When you empower a person to accomplish a task using his own creativity and genius, he becomes motivated to excel even more because that’s his own sweat and blood at stake.
“I trust you, and I know you will do well,” is the message that the company sends when it empowers its employees. Who wouldn’t stay longer for that?
See their company as a place for both work and play
We were obsessed about work-life balance years ago when we saw personal life as something to be enjoyed once we exit the office doors.
These days, the enlightened ones talk about work-life integration: the process of fulfilling one’s personal needs and aspirations while at work.
We spend at least eight hours of our day in the office – can’t we achieve at least one personal task while in our button-ups and slacks? Yes, we can.

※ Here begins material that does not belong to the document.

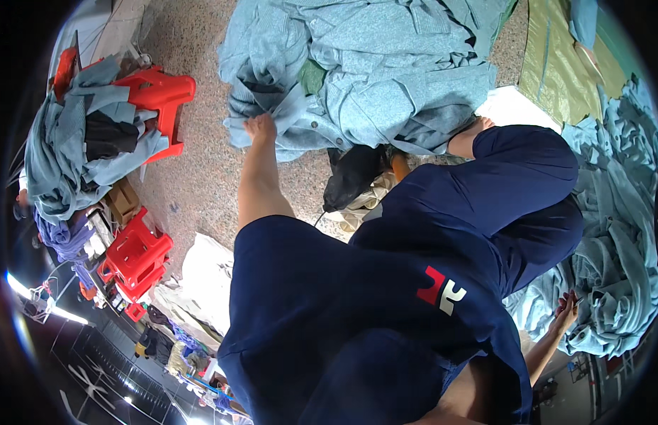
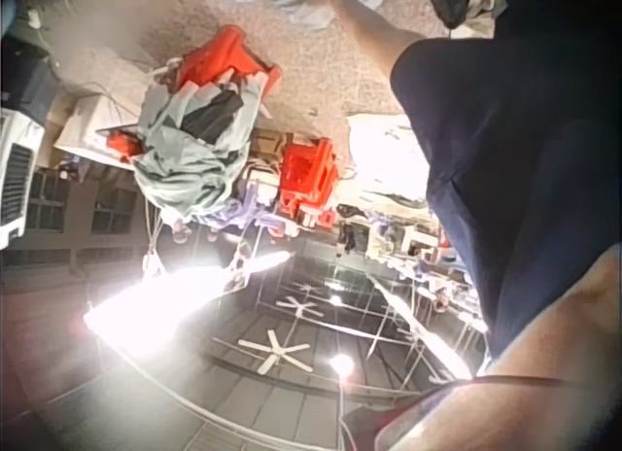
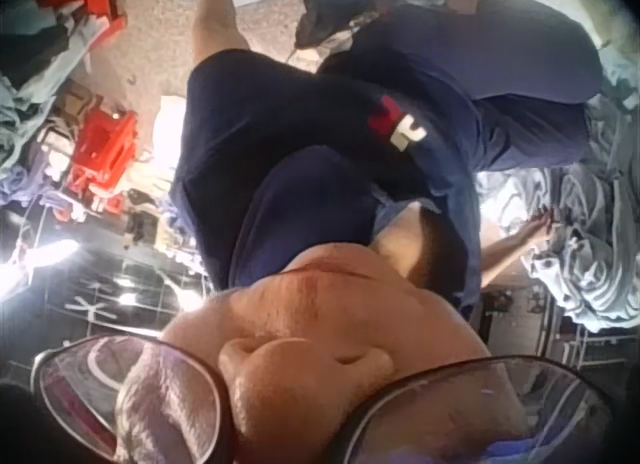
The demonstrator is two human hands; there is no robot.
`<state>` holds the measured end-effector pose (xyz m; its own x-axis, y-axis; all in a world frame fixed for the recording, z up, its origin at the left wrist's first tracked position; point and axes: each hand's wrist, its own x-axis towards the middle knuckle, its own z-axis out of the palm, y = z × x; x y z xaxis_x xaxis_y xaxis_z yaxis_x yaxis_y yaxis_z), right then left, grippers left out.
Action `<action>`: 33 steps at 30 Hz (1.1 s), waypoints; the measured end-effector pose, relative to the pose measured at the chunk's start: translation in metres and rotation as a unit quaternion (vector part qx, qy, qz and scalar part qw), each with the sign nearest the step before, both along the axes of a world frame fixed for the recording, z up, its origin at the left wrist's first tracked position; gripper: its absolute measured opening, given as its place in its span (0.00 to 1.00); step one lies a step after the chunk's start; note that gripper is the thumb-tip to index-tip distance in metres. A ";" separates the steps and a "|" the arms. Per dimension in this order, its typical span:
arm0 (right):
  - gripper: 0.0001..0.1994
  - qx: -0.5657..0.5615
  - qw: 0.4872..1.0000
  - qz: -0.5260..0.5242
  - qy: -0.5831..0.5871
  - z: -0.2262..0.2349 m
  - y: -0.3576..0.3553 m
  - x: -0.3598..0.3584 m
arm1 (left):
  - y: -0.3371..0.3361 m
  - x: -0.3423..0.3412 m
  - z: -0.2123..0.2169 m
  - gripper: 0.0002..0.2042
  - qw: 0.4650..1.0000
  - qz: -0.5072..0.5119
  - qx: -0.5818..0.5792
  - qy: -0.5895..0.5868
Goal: Inspecting and buttoning light blue polo shirts in a textile manufacturing setting.
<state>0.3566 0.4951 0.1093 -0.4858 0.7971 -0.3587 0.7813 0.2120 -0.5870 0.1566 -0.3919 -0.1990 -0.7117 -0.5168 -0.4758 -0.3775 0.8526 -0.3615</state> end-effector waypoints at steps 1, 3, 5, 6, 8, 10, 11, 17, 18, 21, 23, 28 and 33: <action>0.14 0.014 1.000 0.004 0.009 0.000 -0.007 -0.014 | -0.002 -0.007 0.008 0.11 0.999 0.029 0.027 0.017; 0.13 0.096 0.991 -0.073 0.058 0.042 -0.047 0.031 | 0.131 -0.118 -0.010 0.13 0.962 -0.162 0.162 0.147; 0.13 -0.015 0.985 0.107 0.136 -0.008 -0.044 -0.073 | 0.075 -0.018 0.043 0.14 0.936 -0.101 0.245 0.230; 0.14 -0.024 0.978 0.076 0.194 0.001 -0.089 -0.090 | 0.127 -0.044 0.075 0.15 0.938 -0.094 0.307 0.128; 0.14 -0.049 0.968 0.152 0.194 0.013 -0.150 -0.120 | 0.215 -0.065 0.141 0.18 0.893 -0.087 0.437 0.071; 0.17 -0.120 0.943 0.237 0.200 0.023 -0.249 -0.161 | 0.267 -0.059 0.194 0.15 0.793 -0.222 0.539 0.178; 0.20 -0.163 0.904 0.323 0.228 0.024 -0.283 -0.176 | 0.287 -0.063 0.233 0.13 0.771 -0.248 0.577 0.109; 0.19 -0.167 0.795 0.557 0.173 0.026 -0.330 -0.205 | 0.351 -0.035 0.300 0.12 0.514 -0.318 0.775 0.183; 0.16 -0.228 0.814 0.507 0.170 0.023 -0.319 -0.200 | 0.346 -0.038 0.304 0.14 0.558 -0.279 0.773 0.115; 0.11 -0.210 0.868 0.341 0.293 0.045 -0.280 -0.187 | 0.341 -0.042 0.276 0.23 0.682 -0.298 0.663 0.079; 0.12 -0.167 0.891 0.208 0.369 0.060 -0.242 -0.178 | 0.327 -0.039 0.251 0.26 0.751 -0.253 0.602 0.102; 0.11 -0.164 0.812 0.207 0.520 0.091 -0.168 -0.145 | 0.299 -0.040 0.182 0.16 0.762 -0.142 0.607 0.176; 0.10 -0.094 0.797 0.163 0.574 0.094 -0.132 -0.104 | 0.295 -0.074 0.197 0.10 0.778 -0.207 0.563 0.188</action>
<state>0.2531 0.3628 0.2029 -0.7504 0.5453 0.3735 -0.3729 0.1172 -0.9204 0.0824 -0.0965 -0.0021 -0.9040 0.3881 -0.1792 0.1155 0.6253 0.7718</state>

Your job shouldn’t only fill your wallet, it should inspire you to become a better person: for your family, for your society, or for whatever cool start-up company you dream to launch once you leave this job.
Employees who stay longer in an organisation are those who learn new things that excite them daily.
They are thankful that their organisation has brilliant senior executives who mentor their people how to speak confidently.
They have human resources (HR) departments that are obsessed with launching unpretentious Zumba classes or charity programs that toughen one’s personal resilience.
These employees stay because as they spend more time with the company, they discover their real purpose beyond paychecks.
And after all, isn’t purpose what we’re living this life for?
At the end of the day
“Give them a reason to stay, and they will stay,” is a piece of advice I always give to HR practitioners who worry about today’s competitive war on searching for sustainable talent.
This often holds true in my experiences.
Remember, moving to a new company is also a painful and costly process for the employee – do you really think everyone wants to move around every year? Most of us don’t.
Humans are social creatures who yearn for stability and permanence when it comes to belonging.
We will stay when we find reasons to stay. But those reasons aren’t made up individually.
The organisation, more than anyone else, is the strongest source of influence on employees’ happiness and success.
And like any partner in life, may you find the one that you can put up with, for the good and the bad, in the long run.